Among the questions and issues that likely will arise are:

  • Who is responsible if a driver falls asleep and the vehicle’s driver monitoring systems fails to wake up the driver?
    • Can a driver legally rely on this feature (or lane or brake assist) and sue the manufacturer when the car does not alert him or her to a hazard?
    • Should the driver be absolved of his or her own negligence?

  • Can a manufacturer be subject to liability for not preventing an accident, even though its technology did not cause the harm?

  • What happens when the AV follows the driving rules of the road and other drivers do not? For example, the AV:
    • Drives the posted speed on the highway when the flow of traffic is faster
    • Slows to a stop at a yellow light
    • Stops for a full three seconds at a stop sign.

  • Negligent entrustment − can an owner of an AV be liable for loaning the AV to an operator unfamiliar with the automated features and an accident occurs?

  •  Can a driver operate an AV while intoxicated? 

Making the Rules
The immediate question is how liability will be addressed over the next several decades as we transition to the use of fully automated cars. During this period, humans and self-driving cars will share the roads and the responsibility for and control over driving decisions. Under general tort law principles, the element of control is likely to be determinative. The question of how much control the operator had or should have had over the car at the time of the accident will control in determining whether the operator could have prevented the accident. 

Traditionally, car accidents are assessed through the lens of driver negligence, with the potential for product liability only when a defect in the car causes the accident or is alleged to have exacerbated the injuries. A manufacturer has never had a duty “to design an accident-proof or fool-proof vehicle.” Some suggest negligence should govern liability for car accidents, whether due to the decision-making of autonomous vehicles or human drivers. A negligence assessment would focus on whether the car’s decision or act showed a lack of reasonable care under the circumstances, not whether the computer could have been better designed. After an accident, a car’s programming can be updated to account for any new information gained to help AVs make better decisions going forward. 

Analyzing a Potential Analogy
Numerous theories have been proffered on what courts can and should use as an analogy for autonomous vehicles for liability purposes. These include analogies with elevators, autopilot systems and human beings. In his book Putting the Reins on Autonomous Vehicle Liability (North Carolina Journal of Law & Technology, Vol. 19, December 2017), David King proposes we analogize AV liability with how courts handle a long history of accidents involving equine transportation. According to King, comparing autonomous vehicles with transportation by horse is a superior yet overlooked analogy for liability purposes. 

Both horses and self-driving cars can perceive their environment, misunderstand their surroundings, and make dangerous maneuvers independent of the human operator’s will. For example, in Alpha Construction v. Brannon, 337 SW2d 790 (Ky. 1960), a horse walking on the side of a road was frightened by loud noises from a truck and galloped into the street causing an accident; in one of two fatal Tesla accidents in Florida in March 2019, the autonomous vehicle “saw” a white truck against a bright sky, thought it was not dangerous and drove straight into the truck.

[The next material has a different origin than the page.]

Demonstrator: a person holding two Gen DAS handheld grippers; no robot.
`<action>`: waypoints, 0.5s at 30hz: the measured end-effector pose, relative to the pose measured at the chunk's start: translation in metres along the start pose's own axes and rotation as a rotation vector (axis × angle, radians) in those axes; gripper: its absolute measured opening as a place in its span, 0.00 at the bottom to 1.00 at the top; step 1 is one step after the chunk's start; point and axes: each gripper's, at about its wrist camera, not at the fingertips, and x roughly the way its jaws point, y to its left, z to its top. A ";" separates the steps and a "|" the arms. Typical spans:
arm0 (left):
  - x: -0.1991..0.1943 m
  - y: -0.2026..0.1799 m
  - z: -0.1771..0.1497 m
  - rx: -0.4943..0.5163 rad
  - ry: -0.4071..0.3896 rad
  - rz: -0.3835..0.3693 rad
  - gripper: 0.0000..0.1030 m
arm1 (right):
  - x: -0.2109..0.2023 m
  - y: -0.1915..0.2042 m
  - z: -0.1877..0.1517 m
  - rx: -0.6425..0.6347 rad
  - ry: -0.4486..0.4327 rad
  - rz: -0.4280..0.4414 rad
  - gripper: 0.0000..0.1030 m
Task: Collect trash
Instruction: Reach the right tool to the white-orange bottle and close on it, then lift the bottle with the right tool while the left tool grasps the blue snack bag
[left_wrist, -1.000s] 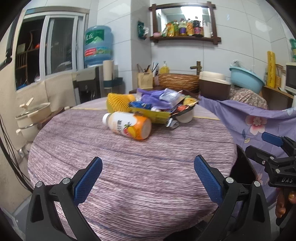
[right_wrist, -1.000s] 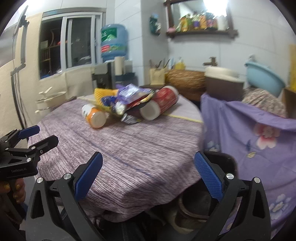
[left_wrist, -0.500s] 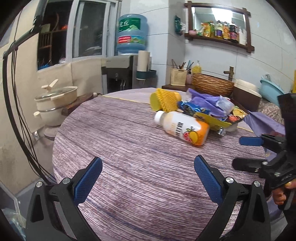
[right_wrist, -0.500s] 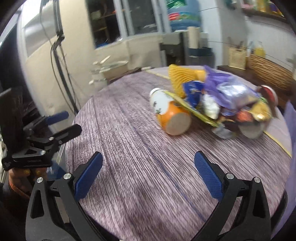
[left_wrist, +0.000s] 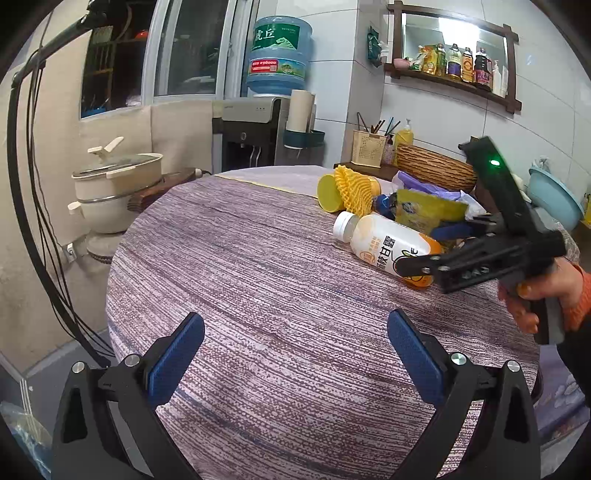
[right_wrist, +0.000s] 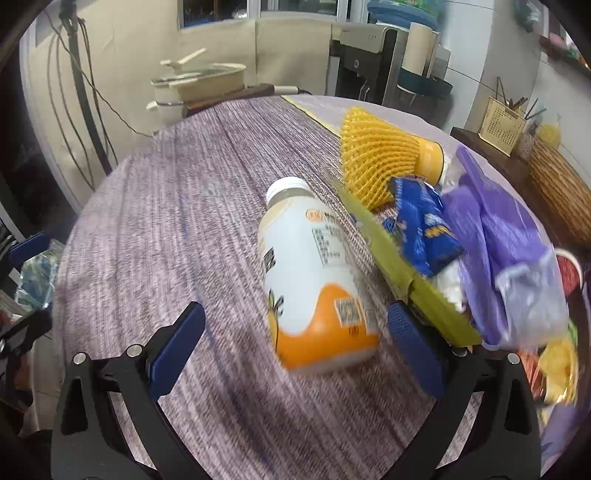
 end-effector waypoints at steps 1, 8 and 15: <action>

King analogizes in both cases a failure to make what most humans would consider a common-sense interpretation of the dangers. The resulting maneuvers were caused by a lack of adequate intelligence to genuinely understand the surroundings. Horses and autonomous vehicles are property, owned and operated by regular consumers who can lend or lease them to another.

 As the transportation industry evolves to embrace new technologies and products, lawyers representing clients in the industry need to understand new and changing laws, including emerging torts. Only with an understanding of potential claims and defenses can we effectively serve the ever-expanding groups of clients in litigation arising out of personal injury accidents.